Erstellt am 12. Januar 2015, 08:05

von APA/Red

Dieses Mal kein Golden Globe für Christoph Waltz. Michael Keaton hat den Golden Globe als bester Schauspieler in einer Komödie oder einem Musical gewonnen. Der in derselben Kategorie nominierte Christoph Waltz ging somit leer aus.

Keaton siegte am Sonntagabend (Ortszeit) in Los Angeles für seine Darstellung eines alternden Hollywood-Schauspielers in der Film-Satire "Birdman (oder die unverhoffte Macht der Ahnungslosigkeit)".

Waltz erstmals als "Bester Hauptdarsteller" nominiert

Österreichs zweifachem Oscar-Preisträger Waltz hatten Beobachter ohnehin diesmal wenig Chancen eingeräumt. Es wäre sein erster Golden Globe als Hauptdarsteller gewesen. Der gebürtige Wiener war für seine Rolle in Tim Burtons "Big Eyes" erstmals in der Kategorie "Bester Hauptdarsteller Komödie/Musical" nominiert.

Waltz hatte 2010 und 2012 Globes für seine Nebenrollen in Quentin Tarantinos "Inglourious Basterds" respektive "Django Unchained", für die er dann auch die Academy Awards (Oscars) erhielt, gewonnen.

Für sein über zwölf Jahre gedrehtes Jugenddrama "Boyhood" gewann Richard Linklater den Golden Globe als Bester Regisseur. "Boyhood" wurde auch mit dem Golden Globe für das beste Filmdrama ausgezeichnet. Der Film erzählt die Geschichte des sechs Jahre alten Mason, der im Laufe der Handlung zu einem jungen Erwachsenen heranreift.

Die britisch-deutsche Filmkomödie "Grand Budapest Hotel" gewann den Golden Globe als beste Filmkomödie. Der russische Filme "Leviathan" heimste die goldene Weltkugel in der Kategorie Bester Fremdsprachiger Film ein.

Die besten TV-Serien: "The Affair" und "Transparent"

"The Affair" und "Transparent" sind aus Sicht der Golden-Globes-Jury die besten Fernsehserien des vergangenen Jahres. "The Affair"wurde als beste Dramaserie ausgezeichnet.
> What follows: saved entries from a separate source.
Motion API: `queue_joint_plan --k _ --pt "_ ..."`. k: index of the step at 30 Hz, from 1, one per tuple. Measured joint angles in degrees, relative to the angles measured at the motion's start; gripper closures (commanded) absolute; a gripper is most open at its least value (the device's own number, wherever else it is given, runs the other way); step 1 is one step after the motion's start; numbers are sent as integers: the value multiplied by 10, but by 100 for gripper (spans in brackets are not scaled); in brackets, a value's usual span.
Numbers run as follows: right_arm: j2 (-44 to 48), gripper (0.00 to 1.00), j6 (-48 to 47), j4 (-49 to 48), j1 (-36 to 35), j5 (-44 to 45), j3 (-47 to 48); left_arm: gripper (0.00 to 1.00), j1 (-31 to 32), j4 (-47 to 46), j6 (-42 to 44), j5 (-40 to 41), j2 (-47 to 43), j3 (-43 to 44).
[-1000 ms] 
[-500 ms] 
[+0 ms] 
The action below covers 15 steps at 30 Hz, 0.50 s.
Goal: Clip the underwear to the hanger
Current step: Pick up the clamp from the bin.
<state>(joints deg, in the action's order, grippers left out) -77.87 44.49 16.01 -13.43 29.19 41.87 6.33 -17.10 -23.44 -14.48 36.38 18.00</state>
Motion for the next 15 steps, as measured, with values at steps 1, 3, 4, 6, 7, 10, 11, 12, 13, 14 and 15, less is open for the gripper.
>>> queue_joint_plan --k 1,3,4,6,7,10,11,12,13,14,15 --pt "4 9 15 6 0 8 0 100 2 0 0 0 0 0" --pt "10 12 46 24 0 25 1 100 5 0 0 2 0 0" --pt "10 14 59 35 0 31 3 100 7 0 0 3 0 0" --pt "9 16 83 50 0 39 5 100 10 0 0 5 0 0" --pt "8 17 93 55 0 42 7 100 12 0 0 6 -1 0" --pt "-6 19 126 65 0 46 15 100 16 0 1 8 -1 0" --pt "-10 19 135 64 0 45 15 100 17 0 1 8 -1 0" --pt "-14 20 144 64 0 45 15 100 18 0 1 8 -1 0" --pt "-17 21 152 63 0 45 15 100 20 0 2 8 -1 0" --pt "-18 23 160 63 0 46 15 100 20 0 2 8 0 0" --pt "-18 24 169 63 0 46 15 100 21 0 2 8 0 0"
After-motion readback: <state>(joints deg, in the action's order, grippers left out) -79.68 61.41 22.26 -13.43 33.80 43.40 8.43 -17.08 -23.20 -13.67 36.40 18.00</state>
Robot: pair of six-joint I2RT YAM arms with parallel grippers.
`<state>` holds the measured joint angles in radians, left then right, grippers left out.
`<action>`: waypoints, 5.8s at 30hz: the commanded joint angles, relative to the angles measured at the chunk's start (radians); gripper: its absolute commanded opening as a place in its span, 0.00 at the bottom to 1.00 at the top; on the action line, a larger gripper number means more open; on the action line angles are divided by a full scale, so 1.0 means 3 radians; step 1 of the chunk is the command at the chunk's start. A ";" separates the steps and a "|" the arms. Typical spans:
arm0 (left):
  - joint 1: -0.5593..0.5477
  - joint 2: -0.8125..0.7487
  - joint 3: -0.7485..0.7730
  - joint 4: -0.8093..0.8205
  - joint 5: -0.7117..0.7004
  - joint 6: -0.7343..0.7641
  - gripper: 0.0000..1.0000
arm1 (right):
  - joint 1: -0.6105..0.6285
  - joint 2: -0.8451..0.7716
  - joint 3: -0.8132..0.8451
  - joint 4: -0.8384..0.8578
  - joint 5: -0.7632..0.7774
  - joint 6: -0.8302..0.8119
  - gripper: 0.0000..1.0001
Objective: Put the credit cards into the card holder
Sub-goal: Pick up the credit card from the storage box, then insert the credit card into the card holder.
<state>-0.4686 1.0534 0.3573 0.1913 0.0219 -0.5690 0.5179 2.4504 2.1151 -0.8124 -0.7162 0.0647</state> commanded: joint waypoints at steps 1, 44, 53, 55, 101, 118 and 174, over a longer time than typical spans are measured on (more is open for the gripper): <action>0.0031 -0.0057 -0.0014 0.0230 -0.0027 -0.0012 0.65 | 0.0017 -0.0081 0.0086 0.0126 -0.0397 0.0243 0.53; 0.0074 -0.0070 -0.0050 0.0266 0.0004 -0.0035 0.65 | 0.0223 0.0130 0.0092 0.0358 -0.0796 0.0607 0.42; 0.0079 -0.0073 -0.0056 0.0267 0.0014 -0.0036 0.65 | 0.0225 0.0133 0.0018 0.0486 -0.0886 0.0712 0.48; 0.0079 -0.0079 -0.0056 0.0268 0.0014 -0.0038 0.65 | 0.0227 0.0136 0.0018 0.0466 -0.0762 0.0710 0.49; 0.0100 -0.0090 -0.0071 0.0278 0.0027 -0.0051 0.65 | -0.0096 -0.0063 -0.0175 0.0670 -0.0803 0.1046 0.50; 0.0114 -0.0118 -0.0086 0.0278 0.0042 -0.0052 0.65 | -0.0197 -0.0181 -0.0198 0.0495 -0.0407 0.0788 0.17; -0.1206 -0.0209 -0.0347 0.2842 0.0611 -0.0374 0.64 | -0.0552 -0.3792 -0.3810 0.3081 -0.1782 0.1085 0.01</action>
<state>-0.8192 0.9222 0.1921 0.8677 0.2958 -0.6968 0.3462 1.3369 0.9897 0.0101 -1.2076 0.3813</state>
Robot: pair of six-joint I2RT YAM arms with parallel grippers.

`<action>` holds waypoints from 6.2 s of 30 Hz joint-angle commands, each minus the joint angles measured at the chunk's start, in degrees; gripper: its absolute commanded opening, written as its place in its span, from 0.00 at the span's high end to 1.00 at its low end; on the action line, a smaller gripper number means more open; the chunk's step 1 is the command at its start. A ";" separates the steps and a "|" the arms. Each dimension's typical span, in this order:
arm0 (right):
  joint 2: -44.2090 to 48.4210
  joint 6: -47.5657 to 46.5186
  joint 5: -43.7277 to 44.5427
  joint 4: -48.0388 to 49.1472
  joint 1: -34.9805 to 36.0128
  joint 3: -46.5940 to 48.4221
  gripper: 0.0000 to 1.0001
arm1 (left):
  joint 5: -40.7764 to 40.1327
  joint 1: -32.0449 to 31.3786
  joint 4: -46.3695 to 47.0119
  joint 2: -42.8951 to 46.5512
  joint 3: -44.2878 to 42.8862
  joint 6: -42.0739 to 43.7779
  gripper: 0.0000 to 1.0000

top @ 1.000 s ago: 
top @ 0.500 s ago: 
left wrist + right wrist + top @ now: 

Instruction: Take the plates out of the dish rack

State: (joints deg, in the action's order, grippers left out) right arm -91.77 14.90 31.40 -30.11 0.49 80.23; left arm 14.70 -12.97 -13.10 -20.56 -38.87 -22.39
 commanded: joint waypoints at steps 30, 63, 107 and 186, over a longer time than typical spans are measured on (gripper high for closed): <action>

Es handelt sich um die Schilderung eines Ehebetrugs und der psychologischen und sozialen Folgen.

"Transparent" schildert die Verwerfungen in einer Familie, nachdem sich der Vater als Transsexueller zu erkennen gegeben hat. Die Serie ist eine Eigenproduktion des Online-Versandhändlers Amazon.

Die Golden Globes werden vom Verband der Auslandspresse (Hollywood Foreign Press Association/HFPA) vergeben. Sie gelten als wichtiges Stimmungsbarometer für die Oscar-Verleihung Ende Februar.

Plädoyer für die Pressefreiheit "von Nordkorea bis Paris"

Mit stehenden Ovationen hatte das Publikum der Golden-Globes-Gala ein Plädoyer der Veranstalter der Film- und TV-Preise für die Pressefreiheit bedacht.

"Gemeinsam werden wir zusammenstehen gegen Jeden, der das Recht auf freie Meinungsäußerung unterdrückt", sagte der Chef des Verbands der Auslandspresse in Hollywood, Theo Kingma. Das gelte für jeden Ort der Welt, "von Nordkorea bis Paris".

Kingma bezog sich damit nicht nur auf das jüngste islamistische Attentat auf die französische Satire-Zeitung "Charlie Hebdo", sondern auch auf den Hackerangriff auf den Filmkonzern Sony, der im Zusammenhang mit der Nordkorea-Satire "The Interview" stand.